EXERCISE DETAILS: Pick the lines holding the string "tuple" out of the records and copy them.

(Collected data entries)
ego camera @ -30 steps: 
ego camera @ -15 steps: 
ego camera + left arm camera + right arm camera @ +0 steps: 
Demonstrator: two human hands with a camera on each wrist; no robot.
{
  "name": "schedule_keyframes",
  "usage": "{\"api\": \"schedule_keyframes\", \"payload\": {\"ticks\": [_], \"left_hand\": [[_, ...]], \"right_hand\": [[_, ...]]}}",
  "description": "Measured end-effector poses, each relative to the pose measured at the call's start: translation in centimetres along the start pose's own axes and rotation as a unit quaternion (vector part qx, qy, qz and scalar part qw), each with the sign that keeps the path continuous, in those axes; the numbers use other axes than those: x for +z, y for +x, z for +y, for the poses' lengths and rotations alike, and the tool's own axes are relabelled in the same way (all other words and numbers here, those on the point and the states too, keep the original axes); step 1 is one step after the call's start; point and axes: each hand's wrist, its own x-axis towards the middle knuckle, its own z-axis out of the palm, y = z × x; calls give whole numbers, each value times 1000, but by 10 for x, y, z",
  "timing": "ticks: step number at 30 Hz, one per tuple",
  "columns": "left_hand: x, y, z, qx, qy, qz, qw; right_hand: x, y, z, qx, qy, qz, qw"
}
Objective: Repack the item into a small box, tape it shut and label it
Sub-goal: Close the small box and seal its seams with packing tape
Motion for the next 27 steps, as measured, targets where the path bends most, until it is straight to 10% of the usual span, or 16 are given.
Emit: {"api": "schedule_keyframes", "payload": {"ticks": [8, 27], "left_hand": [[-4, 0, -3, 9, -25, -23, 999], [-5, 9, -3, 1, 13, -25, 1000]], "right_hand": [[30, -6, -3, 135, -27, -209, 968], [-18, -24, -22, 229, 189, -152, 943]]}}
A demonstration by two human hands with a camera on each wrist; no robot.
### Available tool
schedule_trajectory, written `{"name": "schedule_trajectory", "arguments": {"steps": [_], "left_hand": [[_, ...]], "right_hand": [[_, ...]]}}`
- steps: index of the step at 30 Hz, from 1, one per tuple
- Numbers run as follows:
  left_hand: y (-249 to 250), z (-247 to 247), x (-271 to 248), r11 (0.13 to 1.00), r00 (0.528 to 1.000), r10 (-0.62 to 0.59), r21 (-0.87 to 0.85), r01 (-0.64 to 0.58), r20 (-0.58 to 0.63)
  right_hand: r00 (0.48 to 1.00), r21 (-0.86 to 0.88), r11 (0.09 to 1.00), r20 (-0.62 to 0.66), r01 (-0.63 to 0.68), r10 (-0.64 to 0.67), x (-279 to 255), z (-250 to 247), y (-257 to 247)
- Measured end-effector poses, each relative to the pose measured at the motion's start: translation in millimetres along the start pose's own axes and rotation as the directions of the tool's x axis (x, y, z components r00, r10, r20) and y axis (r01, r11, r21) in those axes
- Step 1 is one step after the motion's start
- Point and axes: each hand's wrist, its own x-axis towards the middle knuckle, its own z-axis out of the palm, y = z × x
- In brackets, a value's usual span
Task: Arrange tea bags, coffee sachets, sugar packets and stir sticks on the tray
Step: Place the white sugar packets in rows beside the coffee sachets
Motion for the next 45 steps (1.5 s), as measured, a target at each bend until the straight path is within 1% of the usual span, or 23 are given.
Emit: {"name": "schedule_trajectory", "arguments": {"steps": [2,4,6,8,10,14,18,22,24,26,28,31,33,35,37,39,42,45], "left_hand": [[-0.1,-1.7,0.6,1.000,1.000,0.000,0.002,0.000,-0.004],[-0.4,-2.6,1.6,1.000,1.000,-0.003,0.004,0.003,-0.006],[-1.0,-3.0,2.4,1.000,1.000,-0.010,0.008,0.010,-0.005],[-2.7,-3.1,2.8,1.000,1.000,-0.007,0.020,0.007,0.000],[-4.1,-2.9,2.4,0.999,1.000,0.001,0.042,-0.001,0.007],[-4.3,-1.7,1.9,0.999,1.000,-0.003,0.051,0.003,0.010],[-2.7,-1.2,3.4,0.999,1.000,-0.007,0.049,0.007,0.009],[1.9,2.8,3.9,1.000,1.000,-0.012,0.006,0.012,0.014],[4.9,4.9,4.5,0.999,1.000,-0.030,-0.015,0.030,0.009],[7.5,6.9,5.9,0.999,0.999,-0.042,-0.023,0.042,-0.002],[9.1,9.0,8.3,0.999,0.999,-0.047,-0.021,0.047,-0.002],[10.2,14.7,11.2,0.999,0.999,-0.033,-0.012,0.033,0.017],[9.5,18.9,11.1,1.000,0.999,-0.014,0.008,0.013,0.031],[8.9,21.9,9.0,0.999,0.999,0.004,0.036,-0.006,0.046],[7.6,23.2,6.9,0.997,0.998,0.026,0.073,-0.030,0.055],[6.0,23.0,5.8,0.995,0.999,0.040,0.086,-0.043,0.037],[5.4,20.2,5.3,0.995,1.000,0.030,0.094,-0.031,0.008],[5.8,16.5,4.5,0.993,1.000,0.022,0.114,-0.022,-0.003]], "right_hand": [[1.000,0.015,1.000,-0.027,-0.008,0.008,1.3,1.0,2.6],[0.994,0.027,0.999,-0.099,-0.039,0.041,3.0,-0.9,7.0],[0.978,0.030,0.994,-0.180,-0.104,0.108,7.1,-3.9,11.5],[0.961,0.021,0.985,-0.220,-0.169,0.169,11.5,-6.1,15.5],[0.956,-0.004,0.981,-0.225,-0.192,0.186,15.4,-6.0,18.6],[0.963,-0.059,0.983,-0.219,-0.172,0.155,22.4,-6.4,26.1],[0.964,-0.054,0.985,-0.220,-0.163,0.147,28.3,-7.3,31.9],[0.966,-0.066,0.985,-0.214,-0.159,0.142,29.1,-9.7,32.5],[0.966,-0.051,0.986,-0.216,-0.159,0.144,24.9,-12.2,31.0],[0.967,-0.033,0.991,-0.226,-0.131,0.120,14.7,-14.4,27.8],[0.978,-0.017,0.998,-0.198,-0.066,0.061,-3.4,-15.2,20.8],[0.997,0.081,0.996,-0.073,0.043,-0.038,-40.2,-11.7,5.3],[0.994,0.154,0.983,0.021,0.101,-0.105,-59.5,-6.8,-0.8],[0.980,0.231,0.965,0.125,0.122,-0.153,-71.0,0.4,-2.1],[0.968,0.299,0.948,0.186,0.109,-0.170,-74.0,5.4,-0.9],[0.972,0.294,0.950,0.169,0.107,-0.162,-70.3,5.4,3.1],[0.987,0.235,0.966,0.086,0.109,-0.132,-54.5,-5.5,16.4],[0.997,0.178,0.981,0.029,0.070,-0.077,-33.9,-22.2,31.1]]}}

RESPONSE AREA:
  "timing": "ticks: step number at 30 Hz, one per tuple",
- steps: index of the step at 30 Hz, from 1, one per tuple

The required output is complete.